Application in Stadium and ESPN Broadcast
Aside from the broadcast, there was the question of in-stadium sound. How would the sound of players and any audio played through the PA act in an empty stadium? We joined the USTA, ESPN and IBM teams on-site to test and assess the best way to approach sound during the event, and developed and delivered “tentpole” audio for use during appropriate moments that would complement rather than distract players during gameplay.
Physical Interface
We chose an AKAI controller that uses drum pads and a few sliders to be able to trigger, morph and mix the sounds while avoiding phase issues. The lower four pads crossfade between the 4 layers of Walla, and the 4th knob (encoder) allows control of the crossfade time (between 50 ms and 10 sec). The 1st slider controls the level of the base wall (i.e. room tone or hush before a serve). The 2nd slider controls the level of the 3 dynamic layers of crossfading walla.
The upper 8 pads are two banks of reaction sounds that can be mixed in by corresponding faders 3 and 4. The reactions are scaled from 1-4 in intensity based on IBM data. So a minimal reaction would be either pad on the left of the controller, whereas a large reaction would be on the right. Especially in early rounds, we recommend using the smaller reactions for most points. Subtlety is key here.
M4L Control (Digital Interface)
We have built a Max for Live object that should give visual and functional feedback to the operator. First, we have two layers of crossfading. The “Hush” Walla 00 — i.e. The lowest level of Walla acts as a room tone and effectively a “kill switch” for the other walla layers. Any time that we need to bring down the walla before a serve a single push on this lower left corner pad will crossfade out the other walla. This pad should be engaged right before and maintained during play.

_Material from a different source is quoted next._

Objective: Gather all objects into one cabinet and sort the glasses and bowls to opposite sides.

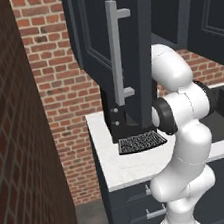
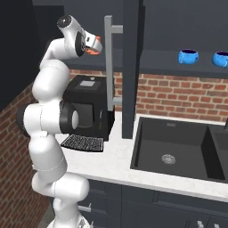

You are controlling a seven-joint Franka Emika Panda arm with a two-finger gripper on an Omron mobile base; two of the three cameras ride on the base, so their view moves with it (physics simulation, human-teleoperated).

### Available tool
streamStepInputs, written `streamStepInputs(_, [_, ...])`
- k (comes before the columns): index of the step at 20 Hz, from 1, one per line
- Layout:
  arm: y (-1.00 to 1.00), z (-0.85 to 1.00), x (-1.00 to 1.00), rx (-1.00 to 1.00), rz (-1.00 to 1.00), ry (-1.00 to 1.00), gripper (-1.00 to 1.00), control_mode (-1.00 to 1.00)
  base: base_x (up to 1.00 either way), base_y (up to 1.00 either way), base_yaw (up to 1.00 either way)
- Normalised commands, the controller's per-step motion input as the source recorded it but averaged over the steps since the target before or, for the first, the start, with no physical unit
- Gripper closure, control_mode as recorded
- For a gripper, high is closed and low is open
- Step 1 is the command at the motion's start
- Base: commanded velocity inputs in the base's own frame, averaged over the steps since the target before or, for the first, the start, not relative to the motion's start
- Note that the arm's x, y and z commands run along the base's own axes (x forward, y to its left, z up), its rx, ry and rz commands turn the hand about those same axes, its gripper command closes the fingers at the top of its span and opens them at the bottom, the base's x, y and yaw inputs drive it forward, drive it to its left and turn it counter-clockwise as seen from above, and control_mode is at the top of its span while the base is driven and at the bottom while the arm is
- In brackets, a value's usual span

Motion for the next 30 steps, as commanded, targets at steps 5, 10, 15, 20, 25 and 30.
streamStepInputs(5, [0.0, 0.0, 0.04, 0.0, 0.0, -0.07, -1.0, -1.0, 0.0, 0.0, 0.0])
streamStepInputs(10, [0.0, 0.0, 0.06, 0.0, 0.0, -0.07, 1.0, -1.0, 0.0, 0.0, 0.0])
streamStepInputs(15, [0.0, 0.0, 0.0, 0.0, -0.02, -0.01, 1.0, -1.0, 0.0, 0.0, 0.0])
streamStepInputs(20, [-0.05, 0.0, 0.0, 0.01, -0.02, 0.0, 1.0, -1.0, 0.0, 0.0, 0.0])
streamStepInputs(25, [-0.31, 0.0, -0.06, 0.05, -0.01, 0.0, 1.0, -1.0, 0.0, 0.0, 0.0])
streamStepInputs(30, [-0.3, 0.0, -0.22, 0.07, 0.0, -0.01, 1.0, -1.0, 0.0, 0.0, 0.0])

After the point is over, the operator can push the other three walla pads up and down to craft a dynamic crowd. The rightmost section of CTL IN shows which walla level is engaged and the state of the crossfade(s). (click on “CTL IN” track and hit the shift tab if you don’t immediately see the plugin).
The right side allows the user to select the Reaction bank. These will be slightly different for the Armstrong and Ashe setups, but by using the four buttons below faders on the MPD you can pick a collection of 24-36 sounds to use in performance.